Task brief: Reproduce every line of the material below, but drop the pictures.

Data extract:
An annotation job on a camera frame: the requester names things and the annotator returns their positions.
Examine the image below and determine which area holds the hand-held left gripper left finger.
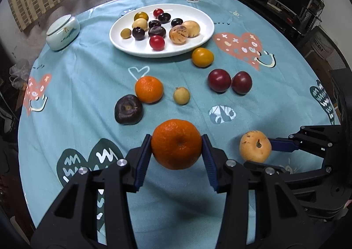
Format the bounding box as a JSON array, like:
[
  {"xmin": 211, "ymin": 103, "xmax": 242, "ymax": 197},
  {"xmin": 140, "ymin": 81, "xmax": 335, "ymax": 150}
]
[{"xmin": 31, "ymin": 134, "xmax": 152, "ymax": 249}]

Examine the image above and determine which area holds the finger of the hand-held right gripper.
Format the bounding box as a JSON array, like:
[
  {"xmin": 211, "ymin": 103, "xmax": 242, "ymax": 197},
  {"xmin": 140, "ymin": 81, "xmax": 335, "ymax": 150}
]
[
  {"xmin": 243, "ymin": 160, "xmax": 334, "ymax": 190},
  {"xmin": 268, "ymin": 125, "xmax": 343, "ymax": 158}
]

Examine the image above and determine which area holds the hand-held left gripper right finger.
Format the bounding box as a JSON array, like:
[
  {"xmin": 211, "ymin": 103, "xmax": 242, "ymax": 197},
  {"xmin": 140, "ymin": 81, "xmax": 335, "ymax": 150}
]
[{"xmin": 202, "ymin": 135, "xmax": 319, "ymax": 249}]

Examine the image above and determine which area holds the yellow dimpled pear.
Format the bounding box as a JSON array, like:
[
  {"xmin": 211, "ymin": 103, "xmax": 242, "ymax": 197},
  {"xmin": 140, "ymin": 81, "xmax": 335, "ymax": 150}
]
[{"xmin": 239, "ymin": 130, "xmax": 272, "ymax": 163}]

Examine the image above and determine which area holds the orange tangerine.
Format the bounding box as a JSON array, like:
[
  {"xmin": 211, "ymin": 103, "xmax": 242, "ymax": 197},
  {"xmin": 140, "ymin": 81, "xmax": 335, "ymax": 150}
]
[
  {"xmin": 134, "ymin": 76, "xmax": 164, "ymax": 104},
  {"xmin": 151, "ymin": 119, "xmax": 203, "ymax": 170}
]

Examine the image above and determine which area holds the white oval plate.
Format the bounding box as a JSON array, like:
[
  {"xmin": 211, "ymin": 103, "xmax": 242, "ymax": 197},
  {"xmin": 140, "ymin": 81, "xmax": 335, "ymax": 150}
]
[{"xmin": 109, "ymin": 4, "xmax": 215, "ymax": 58}]

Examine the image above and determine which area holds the pale striped pear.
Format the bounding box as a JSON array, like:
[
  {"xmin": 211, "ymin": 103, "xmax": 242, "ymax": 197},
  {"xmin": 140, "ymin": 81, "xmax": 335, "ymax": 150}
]
[{"xmin": 169, "ymin": 25, "xmax": 189, "ymax": 45}]

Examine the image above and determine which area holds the large dark purple fruit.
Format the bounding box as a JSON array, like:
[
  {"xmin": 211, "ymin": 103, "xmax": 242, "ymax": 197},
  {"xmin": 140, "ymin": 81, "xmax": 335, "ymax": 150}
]
[{"xmin": 114, "ymin": 94, "xmax": 144, "ymax": 125}]

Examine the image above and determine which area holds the dark red plum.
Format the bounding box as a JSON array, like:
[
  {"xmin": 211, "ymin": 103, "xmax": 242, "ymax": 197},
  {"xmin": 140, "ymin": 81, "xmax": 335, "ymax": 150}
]
[
  {"xmin": 231, "ymin": 71, "xmax": 253, "ymax": 95},
  {"xmin": 207, "ymin": 69, "xmax": 231, "ymax": 93}
]

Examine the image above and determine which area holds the blue heart print tablecloth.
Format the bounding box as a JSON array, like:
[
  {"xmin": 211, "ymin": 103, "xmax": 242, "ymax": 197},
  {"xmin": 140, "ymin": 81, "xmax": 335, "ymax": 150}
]
[{"xmin": 17, "ymin": 0, "xmax": 343, "ymax": 249}]

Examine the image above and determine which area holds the yellow orange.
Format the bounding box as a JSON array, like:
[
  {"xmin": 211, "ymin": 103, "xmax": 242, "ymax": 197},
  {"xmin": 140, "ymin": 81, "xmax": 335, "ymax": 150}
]
[{"xmin": 191, "ymin": 47, "xmax": 215, "ymax": 68}]

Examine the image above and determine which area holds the black media stand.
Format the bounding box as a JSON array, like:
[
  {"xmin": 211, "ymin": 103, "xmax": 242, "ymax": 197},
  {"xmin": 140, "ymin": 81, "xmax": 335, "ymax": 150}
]
[{"xmin": 232, "ymin": 0, "xmax": 326, "ymax": 36}]

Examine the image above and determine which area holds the pale yellow pear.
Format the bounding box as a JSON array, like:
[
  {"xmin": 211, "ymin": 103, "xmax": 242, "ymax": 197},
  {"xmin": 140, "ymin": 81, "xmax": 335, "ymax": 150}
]
[{"xmin": 182, "ymin": 20, "xmax": 201, "ymax": 38}]

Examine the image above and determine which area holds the celadon lidded jar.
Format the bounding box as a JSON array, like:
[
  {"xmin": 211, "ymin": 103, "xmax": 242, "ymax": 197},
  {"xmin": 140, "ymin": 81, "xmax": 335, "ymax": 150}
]
[{"xmin": 45, "ymin": 15, "xmax": 81, "ymax": 52}]

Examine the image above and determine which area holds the clear plastic bag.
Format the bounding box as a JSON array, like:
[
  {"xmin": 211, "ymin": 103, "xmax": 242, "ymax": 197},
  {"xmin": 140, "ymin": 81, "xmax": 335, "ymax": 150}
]
[{"xmin": 9, "ymin": 59, "xmax": 31, "ymax": 87}]

Written reply:
An annotation job on a camera frame: the requester names things and the annotator returns their positions.
Examine the image below and determine which area holds the hand-held left gripper left finger.
Format the bounding box as a JSON array, like:
[
  {"xmin": 211, "ymin": 103, "xmax": 242, "ymax": 197},
  {"xmin": 140, "ymin": 81, "xmax": 335, "ymax": 150}
]
[{"xmin": 31, "ymin": 134, "xmax": 152, "ymax": 249}]

Examine the image above and determine which area holds the finger of the hand-held right gripper.
Format the bounding box as a JSON array, like:
[
  {"xmin": 211, "ymin": 103, "xmax": 242, "ymax": 197},
  {"xmin": 140, "ymin": 81, "xmax": 335, "ymax": 150}
]
[
  {"xmin": 243, "ymin": 160, "xmax": 334, "ymax": 190},
  {"xmin": 268, "ymin": 125, "xmax": 343, "ymax": 158}
]

Examine the image above and determine which area holds the hand-held left gripper right finger.
Format the bounding box as a JSON array, like:
[
  {"xmin": 211, "ymin": 103, "xmax": 242, "ymax": 197},
  {"xmin": 140, "ymin": 81, "xmax": 335, "ymax": 150}
]
[{"xmin": 202, "ymin": 135, "xmax": 319, "ymax": 249}]

Examine the image above and determine which area holds the yellow dimpled pear.
Format the bounding box as a JSON array, like:
[
  {"xmin": 211, "ymin": 103, "xmax": 242, "ymax": 197},
  {"xmin": 140, "ymin": 81, "xmax": 335, "ymax": 150}
]
[{"xmin": 239, "ymin": 130, "xmax": 272, "ymax": 163}]

Examine the image above and determine which area holds the orange tangerine.
Format the bounding box as a JSON array, like:
[
  {"xmin": 211, "ymin": 103, "xmax": 242, "ymax": 197},
  {"xmin": 140, "ymin": 81, "xmax": 335, "ymax": 150}
]
[
  {"xmin": 134, "ymin": 76, "xmax": 164, "ymax": 104},
  {"xmin": 151, "ymin": 119, "xmax": 203, "ymax": 170}
]

Examine the image above and determine which area holds the white oval plate.
Format the bounding box as a JSON array, like:
[
  {"xmin": 211, "ymin": 103, "xmax": 242, "ymax": 197},
  {"xmin": 140, "ymin": 81, "xmax": 335, "ymax": 150}
]
[{"xmin": 109, "ymin": 4, "xmax": 215, "ymax": 58}]

Examine the image above and determine which area holds the pale striped pear.
Format the bounding box as a JSON array, like:
[
  {"xmin": 211, "ymin": 103, "xmax": 242, "ymax": 197},
  {"xmin": 140, "ymin": 81, "xmax": 335, "ymax": 150}
]
[{"xmin": 169, "ymin": 25, "xmax": 189, "ymax": 45}]

Examine the image above and determine which area holds the large dark purple fruit.
Format the bounding box as a JSON array, like:
[
  {"xmin": 211, "ymin": 103, "xmax": 242, "ymax": 197},
  {"xmin": 140, "ymin": 81, "xmax": 335, "ymax": 150}
]
[{"xmin": 114, "ymin": 94, "xmax": 144, "ymax": 125}]

Examine the image above and determine which area holds the dark red plum.
Format the bounding box as a JSON array, like:
[
  {"xmin": 211, "ymin": 103, "xmax": 242, "ymax": 197},
  {"xmin": 140, "ymin": 81, "xmax": 335, "ymax": 150}
]
[
  {"xmin": 231, "ymin": 71, "xmax": 253, "ymax": 95},
  {"xmin": 207, "ymin": 69, "xmax": 231, "ymax": 93}
]

Examine the image above and determine which area holds the blue heart print tablecloth.
Format the bounding box as a JSON array, like:
[
  {"xmin": 211, "ymin": 103, "xmax": 242, "ymax": 197},
  {"xmin": 140, "ymin": 81, "xmax": 335, "ymax": 150}
]
[{"xmin": 17, "ymin": 0, "xmax": 343, "ymax": 249}]

Examine the image above and determine which area holds the yellow orange.
Format the bounding box as a JSON array, like:
[
  {"xmin": 211, "ymin": 103, "xmax": 242, "ymax": 197},
  {"xmin": 140, "ymin": 81, "xmax": 335, "ymax": 150}
]
[{"xmin": 191, "ymin": 47, "xmax": 215, "ymax": 68}]

Examine the image above and determine which area holds the black media stand.
Format the bounding box as a JSON array, like:
[
  {"xmin": 211, "ymin": 103, "xmax": 242, "ymax": 197},
  {"xmin": 140, "ymin": 81, "xmax": 335, "ymax": 150}
]
[{"xmin": 232, "ymin": 0, "xmax": 326, "ymax": 36}]

Examine the image above and determine which area holds the pale yellow pear.
Format the bounding box as a JSON array, like:
[
  {"xmin": 211, "ymin": 103, "xmax": 242, "ymax": 197},
  {"xmin": 140, "ymin": 81, "xmax": 335, "ymax": 150}
]
[{"xmin": 182, "ymin": 20, "xmax": 201, "ymax": 38}]

Examine the image above and determine which area holds the celadon lidded jar.
Format the bounding box as a JSON array, like:
[
  {"xmin": 211, "ymin": 103, "xmax": 242, "ymax": 197},
  {"xmin": 140, "ymin": 81, "xmax": 335, "ymax": 150}
]
[{"xmin": 45, "ymin": 15, "xmax": 81, "ymax": 52}]

Examine the image above and determine which area holds the clear plastic bag.
Format the bounding box as a JSON array, like:
[
  {"xmin": 211, "ymin": 103, "xmax": 242, "ymax": 197},
  {"xmin": 140, "ymin": 81, "xmax": 335, "ymax": 150}
]
[{"xmin": 9, "ymin": 59, "xmax": 31, "ymax": 87}]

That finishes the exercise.